WHAT TO WORK ON:
For this exercise, output the entries below exactly from the line that holds "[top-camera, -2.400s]" to the line that holds "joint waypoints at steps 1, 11", both ends included. No pictures belong in the copy.

RECORDS:
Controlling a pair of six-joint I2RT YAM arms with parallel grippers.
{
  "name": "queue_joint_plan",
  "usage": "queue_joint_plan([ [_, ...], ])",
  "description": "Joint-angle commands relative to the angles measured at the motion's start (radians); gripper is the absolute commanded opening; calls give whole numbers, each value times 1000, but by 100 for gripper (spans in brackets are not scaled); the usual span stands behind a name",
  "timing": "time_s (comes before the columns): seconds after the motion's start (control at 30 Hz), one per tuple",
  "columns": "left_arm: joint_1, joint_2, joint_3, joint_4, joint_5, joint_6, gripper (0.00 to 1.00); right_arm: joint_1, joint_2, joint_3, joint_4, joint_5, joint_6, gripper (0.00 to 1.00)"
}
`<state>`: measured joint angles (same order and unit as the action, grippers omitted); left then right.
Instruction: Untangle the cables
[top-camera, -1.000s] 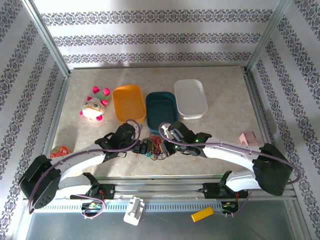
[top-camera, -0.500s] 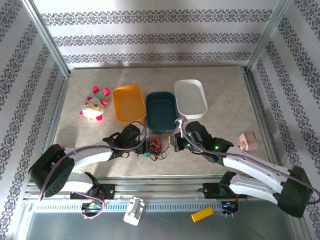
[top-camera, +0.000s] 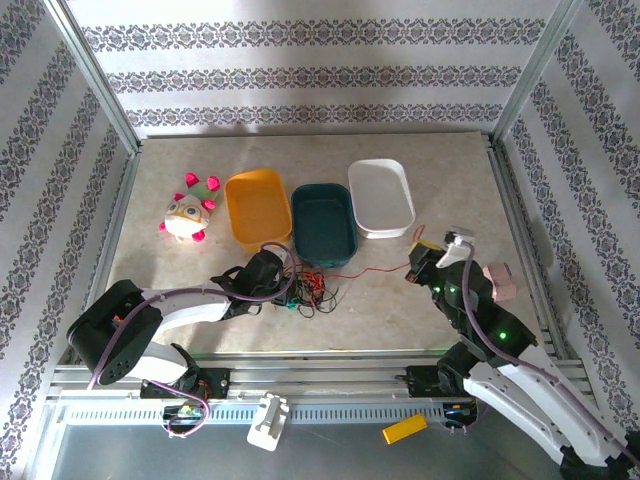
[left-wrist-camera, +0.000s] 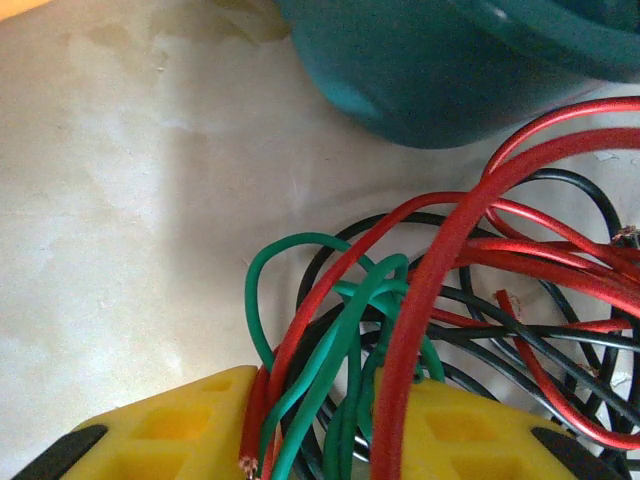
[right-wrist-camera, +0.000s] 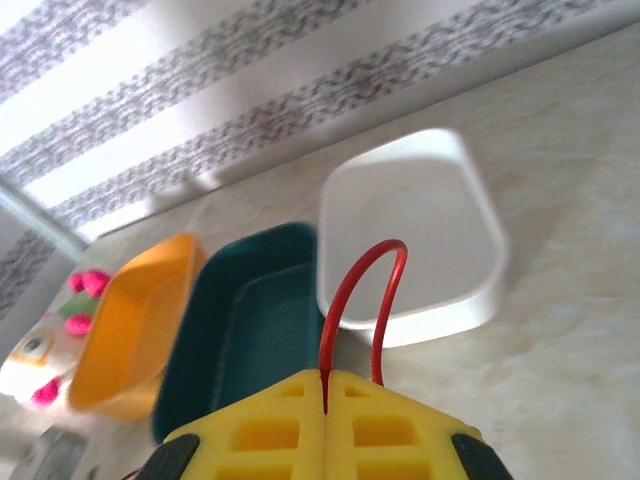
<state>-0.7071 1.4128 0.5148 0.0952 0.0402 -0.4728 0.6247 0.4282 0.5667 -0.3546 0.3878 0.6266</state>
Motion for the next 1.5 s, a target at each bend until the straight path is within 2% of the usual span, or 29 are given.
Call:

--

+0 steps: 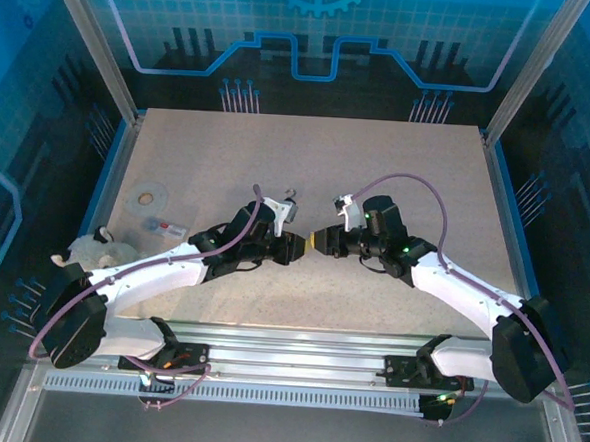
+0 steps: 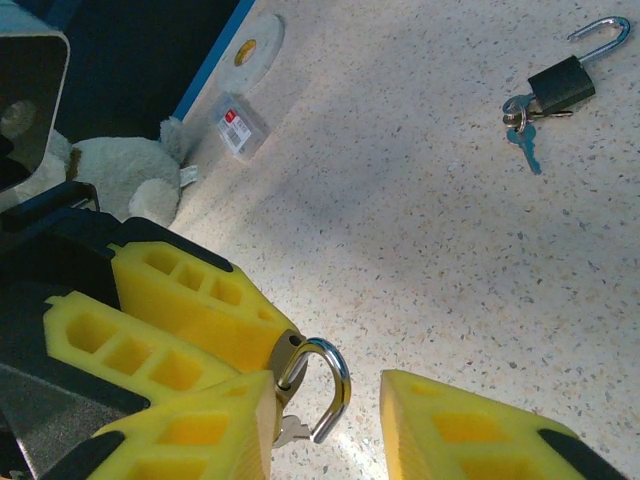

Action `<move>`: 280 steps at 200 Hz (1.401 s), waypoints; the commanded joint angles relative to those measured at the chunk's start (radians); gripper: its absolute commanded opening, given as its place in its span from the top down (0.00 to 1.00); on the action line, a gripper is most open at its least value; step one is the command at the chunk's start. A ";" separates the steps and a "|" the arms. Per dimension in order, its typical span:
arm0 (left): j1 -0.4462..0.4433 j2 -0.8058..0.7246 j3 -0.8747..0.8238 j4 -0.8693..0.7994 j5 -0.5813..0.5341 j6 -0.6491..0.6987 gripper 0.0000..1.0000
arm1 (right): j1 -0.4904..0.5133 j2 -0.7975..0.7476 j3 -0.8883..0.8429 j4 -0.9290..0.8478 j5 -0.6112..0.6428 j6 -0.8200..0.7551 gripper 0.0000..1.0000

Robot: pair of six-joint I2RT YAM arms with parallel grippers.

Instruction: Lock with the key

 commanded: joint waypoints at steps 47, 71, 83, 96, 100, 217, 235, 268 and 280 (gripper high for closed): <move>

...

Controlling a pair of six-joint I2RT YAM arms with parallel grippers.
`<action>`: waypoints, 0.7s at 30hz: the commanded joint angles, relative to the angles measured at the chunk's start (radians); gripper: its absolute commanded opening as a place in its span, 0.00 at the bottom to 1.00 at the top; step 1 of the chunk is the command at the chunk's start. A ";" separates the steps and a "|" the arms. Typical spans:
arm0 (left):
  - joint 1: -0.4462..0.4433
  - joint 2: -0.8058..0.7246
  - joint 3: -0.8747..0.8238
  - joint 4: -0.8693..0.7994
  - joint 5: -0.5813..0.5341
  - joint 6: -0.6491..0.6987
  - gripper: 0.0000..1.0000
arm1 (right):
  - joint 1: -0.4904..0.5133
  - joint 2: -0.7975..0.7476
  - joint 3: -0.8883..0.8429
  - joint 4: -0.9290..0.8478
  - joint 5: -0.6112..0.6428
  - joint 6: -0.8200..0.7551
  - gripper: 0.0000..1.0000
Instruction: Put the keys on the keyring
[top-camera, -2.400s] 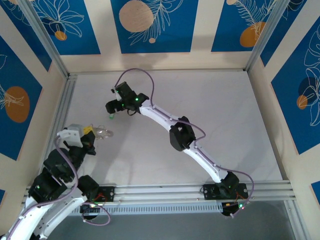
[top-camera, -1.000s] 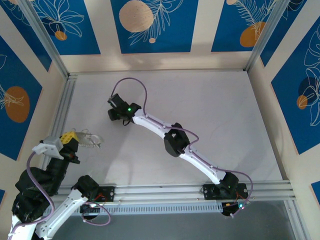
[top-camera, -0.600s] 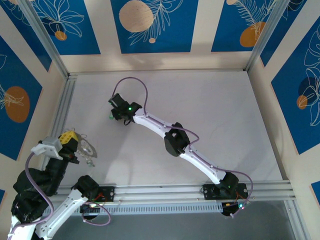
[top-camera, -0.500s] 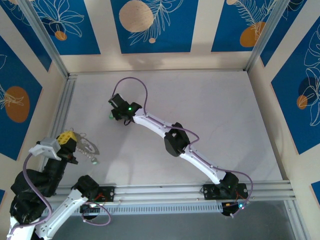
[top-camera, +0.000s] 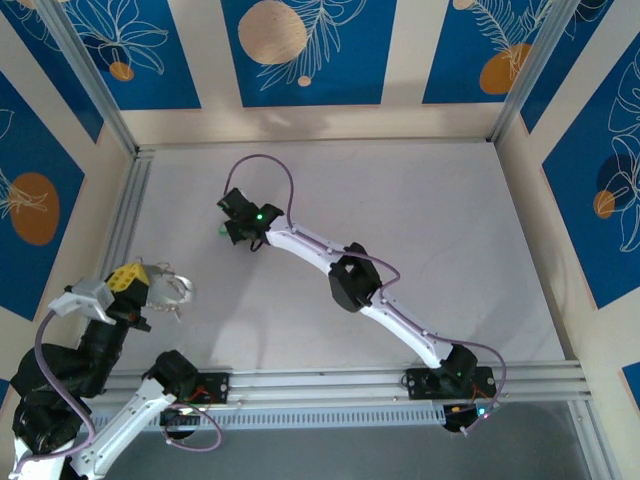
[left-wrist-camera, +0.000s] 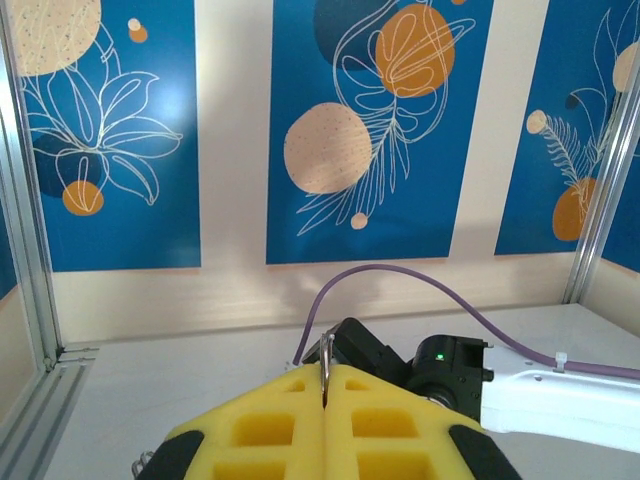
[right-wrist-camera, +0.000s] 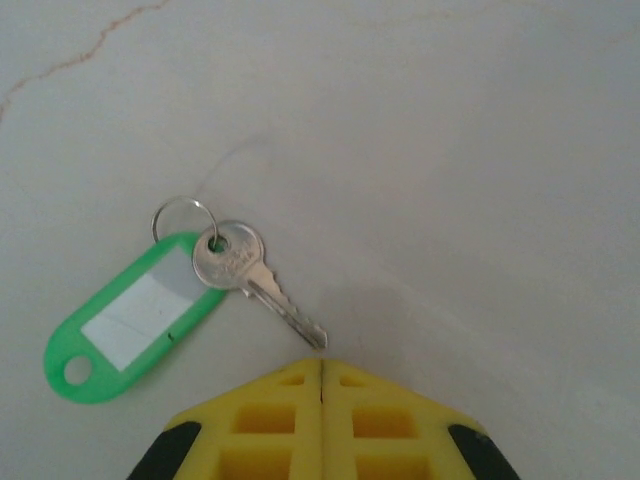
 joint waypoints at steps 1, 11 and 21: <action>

ANSWER TO THE PROBLEM:
[top-camera, -2.400s] 
[top-camera, -1.000s] 
[top-camera, -0.600s] 
[top-camera, -0.500s] 
[top-camera, +0.000s] 
[left-wrist-camera, +0.000s] 
[right-wrist-camera, +0.000s] 
 joint waypoints at steps 1, 11 and 21: <action>

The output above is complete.